▶ What to do: Please restate the material below word for word, from the first line through the one that contains "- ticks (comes", inclusive.

▶ Records for the task:
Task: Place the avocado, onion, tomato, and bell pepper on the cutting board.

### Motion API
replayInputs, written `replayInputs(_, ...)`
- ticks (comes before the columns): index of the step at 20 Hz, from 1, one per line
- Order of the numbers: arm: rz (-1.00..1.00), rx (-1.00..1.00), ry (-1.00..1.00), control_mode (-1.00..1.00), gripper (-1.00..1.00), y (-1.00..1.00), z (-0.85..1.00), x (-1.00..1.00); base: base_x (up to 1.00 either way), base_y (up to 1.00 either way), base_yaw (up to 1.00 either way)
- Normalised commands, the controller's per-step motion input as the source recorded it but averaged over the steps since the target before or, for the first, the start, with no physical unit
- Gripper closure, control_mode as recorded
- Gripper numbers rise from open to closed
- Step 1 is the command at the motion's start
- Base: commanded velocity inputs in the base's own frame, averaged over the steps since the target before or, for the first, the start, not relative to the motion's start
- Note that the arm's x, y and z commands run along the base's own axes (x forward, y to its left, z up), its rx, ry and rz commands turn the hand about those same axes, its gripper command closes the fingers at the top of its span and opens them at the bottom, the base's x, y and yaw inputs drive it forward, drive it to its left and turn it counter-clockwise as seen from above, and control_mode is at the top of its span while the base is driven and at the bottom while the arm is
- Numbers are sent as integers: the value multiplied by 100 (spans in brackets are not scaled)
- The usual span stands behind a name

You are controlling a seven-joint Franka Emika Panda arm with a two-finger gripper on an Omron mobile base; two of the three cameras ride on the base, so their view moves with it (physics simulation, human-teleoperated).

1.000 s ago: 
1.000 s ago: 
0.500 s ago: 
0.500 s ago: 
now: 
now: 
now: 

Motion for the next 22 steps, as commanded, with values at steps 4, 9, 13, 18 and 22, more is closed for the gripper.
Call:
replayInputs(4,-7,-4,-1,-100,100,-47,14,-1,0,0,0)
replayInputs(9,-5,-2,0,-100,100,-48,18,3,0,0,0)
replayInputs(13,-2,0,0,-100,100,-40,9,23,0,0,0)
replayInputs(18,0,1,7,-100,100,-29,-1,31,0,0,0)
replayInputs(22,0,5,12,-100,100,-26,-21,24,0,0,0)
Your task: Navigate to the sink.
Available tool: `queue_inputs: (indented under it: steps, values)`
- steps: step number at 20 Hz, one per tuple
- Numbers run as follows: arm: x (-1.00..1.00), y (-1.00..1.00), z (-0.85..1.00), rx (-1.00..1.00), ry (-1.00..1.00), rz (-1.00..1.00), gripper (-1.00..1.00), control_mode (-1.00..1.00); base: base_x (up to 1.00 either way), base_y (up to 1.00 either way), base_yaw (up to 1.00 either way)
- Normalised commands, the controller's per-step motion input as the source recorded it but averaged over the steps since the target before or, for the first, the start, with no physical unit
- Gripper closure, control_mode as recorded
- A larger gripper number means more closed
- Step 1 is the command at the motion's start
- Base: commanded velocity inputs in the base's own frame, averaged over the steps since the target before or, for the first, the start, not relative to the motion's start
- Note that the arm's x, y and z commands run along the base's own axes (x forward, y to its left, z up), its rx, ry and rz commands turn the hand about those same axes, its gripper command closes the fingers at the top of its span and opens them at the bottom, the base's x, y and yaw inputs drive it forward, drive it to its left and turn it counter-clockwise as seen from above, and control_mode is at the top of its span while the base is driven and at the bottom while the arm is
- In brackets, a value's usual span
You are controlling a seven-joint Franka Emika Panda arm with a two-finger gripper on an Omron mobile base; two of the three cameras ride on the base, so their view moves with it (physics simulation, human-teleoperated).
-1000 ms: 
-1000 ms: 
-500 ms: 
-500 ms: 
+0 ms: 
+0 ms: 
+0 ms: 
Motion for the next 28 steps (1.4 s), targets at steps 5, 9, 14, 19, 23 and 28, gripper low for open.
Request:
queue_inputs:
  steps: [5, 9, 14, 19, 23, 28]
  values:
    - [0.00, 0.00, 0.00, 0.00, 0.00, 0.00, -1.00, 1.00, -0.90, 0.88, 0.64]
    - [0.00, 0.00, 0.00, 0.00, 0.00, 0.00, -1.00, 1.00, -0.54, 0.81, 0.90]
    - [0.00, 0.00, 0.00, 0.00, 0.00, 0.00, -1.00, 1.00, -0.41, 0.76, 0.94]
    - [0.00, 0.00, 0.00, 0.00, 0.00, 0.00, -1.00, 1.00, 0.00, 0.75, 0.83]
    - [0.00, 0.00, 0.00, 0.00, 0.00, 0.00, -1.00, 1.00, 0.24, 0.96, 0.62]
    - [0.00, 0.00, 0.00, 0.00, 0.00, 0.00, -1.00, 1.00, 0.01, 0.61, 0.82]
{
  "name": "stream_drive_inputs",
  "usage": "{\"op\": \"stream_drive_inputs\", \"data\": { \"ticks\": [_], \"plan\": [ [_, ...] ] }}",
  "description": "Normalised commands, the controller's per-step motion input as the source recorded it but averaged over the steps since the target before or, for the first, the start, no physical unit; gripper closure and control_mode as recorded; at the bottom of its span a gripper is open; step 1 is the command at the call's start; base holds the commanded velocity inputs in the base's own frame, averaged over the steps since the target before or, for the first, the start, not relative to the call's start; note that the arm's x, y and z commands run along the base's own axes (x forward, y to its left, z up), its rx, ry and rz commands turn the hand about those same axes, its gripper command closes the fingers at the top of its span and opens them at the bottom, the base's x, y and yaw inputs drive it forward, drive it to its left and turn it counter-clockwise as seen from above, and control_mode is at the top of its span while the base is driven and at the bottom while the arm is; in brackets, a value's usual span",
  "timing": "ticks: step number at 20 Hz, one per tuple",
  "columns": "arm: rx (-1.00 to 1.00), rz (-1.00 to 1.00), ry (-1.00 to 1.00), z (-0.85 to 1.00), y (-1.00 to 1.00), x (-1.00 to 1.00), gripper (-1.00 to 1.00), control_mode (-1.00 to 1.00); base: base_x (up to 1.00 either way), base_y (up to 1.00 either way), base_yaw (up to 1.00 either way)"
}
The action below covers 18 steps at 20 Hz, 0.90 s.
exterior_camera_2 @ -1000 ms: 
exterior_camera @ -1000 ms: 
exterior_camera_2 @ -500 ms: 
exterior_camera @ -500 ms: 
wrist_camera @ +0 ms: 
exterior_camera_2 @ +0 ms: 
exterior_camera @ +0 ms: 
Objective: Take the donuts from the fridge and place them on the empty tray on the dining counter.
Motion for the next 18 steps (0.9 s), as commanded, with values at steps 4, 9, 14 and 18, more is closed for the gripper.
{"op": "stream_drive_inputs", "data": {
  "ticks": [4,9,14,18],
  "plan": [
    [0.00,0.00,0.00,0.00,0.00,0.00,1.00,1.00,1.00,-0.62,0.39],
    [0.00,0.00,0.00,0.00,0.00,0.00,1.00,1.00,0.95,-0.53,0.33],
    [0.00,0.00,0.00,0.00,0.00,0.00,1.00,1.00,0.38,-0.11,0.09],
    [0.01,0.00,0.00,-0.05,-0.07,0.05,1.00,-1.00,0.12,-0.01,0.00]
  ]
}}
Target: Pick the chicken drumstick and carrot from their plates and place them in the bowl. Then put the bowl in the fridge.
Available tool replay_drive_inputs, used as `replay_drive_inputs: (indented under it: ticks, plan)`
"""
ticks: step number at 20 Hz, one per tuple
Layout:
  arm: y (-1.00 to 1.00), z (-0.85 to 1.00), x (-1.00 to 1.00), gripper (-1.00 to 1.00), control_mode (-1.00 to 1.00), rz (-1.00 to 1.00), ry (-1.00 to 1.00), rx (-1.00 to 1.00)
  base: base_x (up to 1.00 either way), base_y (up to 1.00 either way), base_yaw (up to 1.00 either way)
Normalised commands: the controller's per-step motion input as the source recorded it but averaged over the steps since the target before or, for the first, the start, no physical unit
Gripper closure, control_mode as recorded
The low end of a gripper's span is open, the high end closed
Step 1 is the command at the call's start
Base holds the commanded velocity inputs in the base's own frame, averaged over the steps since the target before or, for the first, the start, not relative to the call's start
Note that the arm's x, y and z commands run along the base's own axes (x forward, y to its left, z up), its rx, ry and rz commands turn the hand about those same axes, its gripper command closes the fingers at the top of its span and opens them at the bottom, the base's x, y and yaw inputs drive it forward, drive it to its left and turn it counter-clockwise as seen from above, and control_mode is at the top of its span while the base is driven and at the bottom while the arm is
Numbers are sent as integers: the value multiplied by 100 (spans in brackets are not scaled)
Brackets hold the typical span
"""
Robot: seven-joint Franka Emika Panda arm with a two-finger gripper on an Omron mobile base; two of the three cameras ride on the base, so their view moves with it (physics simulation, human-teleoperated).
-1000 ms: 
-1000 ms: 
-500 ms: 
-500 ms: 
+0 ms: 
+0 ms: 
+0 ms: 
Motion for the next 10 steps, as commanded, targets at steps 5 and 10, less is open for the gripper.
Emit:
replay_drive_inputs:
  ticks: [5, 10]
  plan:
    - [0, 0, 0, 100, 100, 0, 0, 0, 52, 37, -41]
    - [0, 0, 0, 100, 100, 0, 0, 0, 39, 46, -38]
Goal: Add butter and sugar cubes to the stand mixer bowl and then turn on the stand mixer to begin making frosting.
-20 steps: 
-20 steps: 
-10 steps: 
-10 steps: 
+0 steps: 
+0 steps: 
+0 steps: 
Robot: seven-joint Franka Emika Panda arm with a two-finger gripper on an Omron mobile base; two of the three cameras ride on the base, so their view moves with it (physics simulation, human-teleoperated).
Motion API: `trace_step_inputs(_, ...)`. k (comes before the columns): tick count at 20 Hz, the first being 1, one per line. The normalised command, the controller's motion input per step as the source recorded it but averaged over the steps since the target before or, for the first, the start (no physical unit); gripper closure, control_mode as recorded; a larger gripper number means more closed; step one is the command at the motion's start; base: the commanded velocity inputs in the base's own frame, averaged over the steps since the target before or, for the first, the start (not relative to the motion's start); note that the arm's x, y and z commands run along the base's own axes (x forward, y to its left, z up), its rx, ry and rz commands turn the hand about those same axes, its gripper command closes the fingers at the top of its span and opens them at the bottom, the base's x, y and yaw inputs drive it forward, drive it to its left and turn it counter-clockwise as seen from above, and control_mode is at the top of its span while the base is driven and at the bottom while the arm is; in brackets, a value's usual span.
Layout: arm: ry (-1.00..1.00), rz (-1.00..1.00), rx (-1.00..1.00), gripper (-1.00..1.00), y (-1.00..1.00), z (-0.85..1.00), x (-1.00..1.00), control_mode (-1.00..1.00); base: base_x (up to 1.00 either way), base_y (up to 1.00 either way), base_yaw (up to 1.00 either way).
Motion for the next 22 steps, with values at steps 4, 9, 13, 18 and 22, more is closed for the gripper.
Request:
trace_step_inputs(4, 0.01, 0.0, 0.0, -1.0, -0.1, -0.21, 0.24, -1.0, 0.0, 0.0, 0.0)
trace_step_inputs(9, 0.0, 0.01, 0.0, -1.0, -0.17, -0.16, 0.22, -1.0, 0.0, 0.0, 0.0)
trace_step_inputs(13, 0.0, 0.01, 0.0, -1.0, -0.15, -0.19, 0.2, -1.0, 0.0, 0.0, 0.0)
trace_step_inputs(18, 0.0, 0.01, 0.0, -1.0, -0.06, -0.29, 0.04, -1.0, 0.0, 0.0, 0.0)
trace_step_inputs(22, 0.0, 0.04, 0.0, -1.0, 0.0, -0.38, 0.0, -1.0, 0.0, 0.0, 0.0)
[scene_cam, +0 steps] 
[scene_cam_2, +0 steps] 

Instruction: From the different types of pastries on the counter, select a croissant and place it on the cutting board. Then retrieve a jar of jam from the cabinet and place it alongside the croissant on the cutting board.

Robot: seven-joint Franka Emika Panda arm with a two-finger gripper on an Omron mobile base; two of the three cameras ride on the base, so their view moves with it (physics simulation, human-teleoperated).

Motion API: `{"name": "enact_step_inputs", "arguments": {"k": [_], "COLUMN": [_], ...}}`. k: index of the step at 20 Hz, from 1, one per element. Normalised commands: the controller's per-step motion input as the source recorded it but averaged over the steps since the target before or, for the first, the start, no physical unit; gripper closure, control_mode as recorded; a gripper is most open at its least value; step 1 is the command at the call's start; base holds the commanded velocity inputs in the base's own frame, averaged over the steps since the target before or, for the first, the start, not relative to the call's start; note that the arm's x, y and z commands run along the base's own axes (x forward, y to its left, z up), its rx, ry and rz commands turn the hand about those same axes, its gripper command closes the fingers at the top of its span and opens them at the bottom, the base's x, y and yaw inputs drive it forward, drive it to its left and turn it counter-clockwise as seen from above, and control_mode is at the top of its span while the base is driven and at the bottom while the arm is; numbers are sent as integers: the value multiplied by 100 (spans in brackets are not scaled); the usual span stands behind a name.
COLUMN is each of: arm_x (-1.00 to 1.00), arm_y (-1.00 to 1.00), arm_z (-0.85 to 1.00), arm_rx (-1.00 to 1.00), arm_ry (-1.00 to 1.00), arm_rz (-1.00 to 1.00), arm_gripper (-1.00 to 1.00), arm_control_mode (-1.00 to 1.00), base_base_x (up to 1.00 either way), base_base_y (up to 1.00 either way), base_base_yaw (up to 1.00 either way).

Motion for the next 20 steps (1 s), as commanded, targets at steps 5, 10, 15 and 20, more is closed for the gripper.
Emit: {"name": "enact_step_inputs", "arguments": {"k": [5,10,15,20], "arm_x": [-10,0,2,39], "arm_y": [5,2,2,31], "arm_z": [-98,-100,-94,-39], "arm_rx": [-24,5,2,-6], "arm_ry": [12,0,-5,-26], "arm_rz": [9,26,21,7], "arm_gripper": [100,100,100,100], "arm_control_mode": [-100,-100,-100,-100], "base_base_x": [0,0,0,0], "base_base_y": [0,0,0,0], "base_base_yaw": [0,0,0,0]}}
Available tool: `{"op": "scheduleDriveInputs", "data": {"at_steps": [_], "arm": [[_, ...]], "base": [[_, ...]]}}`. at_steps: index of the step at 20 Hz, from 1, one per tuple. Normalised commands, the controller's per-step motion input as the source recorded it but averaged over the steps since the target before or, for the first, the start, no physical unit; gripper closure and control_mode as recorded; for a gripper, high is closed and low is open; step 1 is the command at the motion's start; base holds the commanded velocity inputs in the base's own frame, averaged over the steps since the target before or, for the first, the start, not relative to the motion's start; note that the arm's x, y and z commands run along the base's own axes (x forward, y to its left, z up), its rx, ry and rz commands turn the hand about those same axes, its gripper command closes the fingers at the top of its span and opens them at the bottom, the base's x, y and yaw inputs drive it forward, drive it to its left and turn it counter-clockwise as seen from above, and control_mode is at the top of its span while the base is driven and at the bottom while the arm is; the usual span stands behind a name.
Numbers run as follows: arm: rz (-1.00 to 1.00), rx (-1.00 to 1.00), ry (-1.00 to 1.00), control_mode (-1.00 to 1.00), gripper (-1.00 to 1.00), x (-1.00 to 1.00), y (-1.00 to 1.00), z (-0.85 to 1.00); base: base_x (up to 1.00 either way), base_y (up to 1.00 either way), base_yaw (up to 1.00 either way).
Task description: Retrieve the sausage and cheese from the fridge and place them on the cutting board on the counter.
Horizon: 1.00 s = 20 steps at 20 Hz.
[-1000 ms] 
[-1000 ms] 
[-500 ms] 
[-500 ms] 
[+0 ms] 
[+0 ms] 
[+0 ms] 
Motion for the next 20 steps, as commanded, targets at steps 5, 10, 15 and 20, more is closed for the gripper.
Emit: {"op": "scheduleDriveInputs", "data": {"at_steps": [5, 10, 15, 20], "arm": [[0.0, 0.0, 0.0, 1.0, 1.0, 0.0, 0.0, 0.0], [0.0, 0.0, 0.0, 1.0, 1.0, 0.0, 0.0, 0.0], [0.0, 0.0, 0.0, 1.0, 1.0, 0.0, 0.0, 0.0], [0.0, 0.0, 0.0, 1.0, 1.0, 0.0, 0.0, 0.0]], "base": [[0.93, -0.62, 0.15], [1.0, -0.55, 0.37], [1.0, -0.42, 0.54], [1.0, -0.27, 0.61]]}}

▶ Written answer:
Task: Place the avocado, onion, tomato, and bell pepper on the cutting board.

### Motion API
replayInputs, written `replayInputs(_, ...)`
- ticks (comes before the columns): index of the step at 20 Hz, from 1, one per line

This exercise has nothing more to it.